--- PROMPT ---
An exact retyping of all lines below is the answer; pictures do not belong in it.
[[ RECORDS SHOWN, beginning ]]
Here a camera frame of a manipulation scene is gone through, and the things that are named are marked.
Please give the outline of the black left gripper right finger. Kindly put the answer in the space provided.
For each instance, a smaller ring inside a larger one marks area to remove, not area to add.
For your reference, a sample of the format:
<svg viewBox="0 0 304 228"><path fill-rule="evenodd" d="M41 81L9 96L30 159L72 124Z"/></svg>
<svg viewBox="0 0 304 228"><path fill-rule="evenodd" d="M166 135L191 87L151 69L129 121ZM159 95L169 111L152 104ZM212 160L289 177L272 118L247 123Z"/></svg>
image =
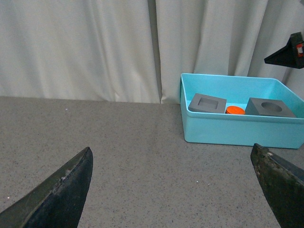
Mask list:
<svg viewBox="0 0 304 228"><path fill-rule="evenodd" d="M304 226L304 170L254 144L250 159L263 194L282 228Z"/></svg>

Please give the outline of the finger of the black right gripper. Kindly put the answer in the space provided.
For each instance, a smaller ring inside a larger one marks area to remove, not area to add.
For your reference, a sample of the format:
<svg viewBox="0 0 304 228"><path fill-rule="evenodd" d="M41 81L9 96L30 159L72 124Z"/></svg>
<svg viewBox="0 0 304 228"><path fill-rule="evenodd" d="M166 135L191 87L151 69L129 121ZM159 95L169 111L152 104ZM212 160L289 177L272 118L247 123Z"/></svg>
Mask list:
<svg viewBox="0 0 304 228"><path fill-rule="evenodd" d="M266 64L296 69L304 67L304 40L301 32L293 33L287 44L264 59Z"/></svg>

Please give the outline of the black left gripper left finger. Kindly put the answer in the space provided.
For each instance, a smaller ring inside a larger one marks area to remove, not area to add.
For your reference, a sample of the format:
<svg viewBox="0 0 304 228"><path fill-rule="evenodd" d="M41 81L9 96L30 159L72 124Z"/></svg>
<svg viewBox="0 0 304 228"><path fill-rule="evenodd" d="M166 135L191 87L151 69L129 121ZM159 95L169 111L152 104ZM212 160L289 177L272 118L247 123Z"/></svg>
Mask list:
<svg viewBox="0 0 304 228"><path fill-rule="evenodd" d="M84 148L23 198L0 214L2 228L76 228L93 172Z"/></svg>
[[ RECORDS SHOWN, end ]]
--- SOLUTION TO THE PROBLEM ---
Here a camera frame of a manipulation scene is gone through, and the things that are named are marked.
Please give the outline of the black left gripper right finger. Kindly put the answer in the space provided.
For each instance, a smaller ring inside a larger one marks area to remove, not area to add.
For your reference, a sample of the format:
<svg viewBox="0 0 304 228"><path fill-rule="evenodd" d="M41 81L9 96L30 159L72 124Z"/></svg>
<svg viewBox="0 0 304 228"><path fill-rule="evenodd" d="M166 135L191 87L151 69L129 121ZM159 95L169 111L152 104ZM212 160L289 177L272 118L247 123Z"/></svg>
image =
Mask list:
<svg viewBox="0 0 304 228"><path fill-rule="evenodd" d="M304 226L304 170L254 144L250 159L263 194L282 228Z"/></svg>

Please give the outline of the finger of the black right gripper. Kindly put the answer in the space provided.
For each instance, a smaller ring inside a larger one marks area to remove, not area to add.
For your reference, a sample of the format:
<svg viewBox="0 0 304 228"><path fill-rule="evenodd" d="M41 81L9 96L30 159L72 124Z"/></svg>
<svg viewBox="0 0 304 228"><path fill-rule="evenodd" d="M166 135L191 87L151 69L129 121ZM159 95L169 111L152 104ZM212 160L289 177L272 118L247 123Z"/></svg>
Mask list:
<svg viewBox="0 0 304 228"><path fill-rule="evenodd" d="M266 64L296 69L304 67L304 40L301 32L293 33L287 44L264 59Z"/></svg>

Please give the outline of the black left gripper left finger. Kindly put the answer in the space provided.
For each instance, a smaller ring inside a larger one marks area to remove, not area to add.
For your reference, a sample of the format:
<svg viewBox="0 0 304 228"><path fill-rule="evenodd" d="M41 81L9 96L30 159L72 124Z"/></svg>
<svg viewBox="0 0 304 228"><path fill-rule="evenodd" d="M166 135L191 87L151 69L129 121ZM159 95L169 111L152 104ZM212 160L289 177L272 118L247 123Z"/></svg>
Mask list:
<svg viewBox="0 0 304 228"><path fill-rule="evenodd" d="M84 148L23 198L0 214L2 228L76 228L93 172Z"/></svg>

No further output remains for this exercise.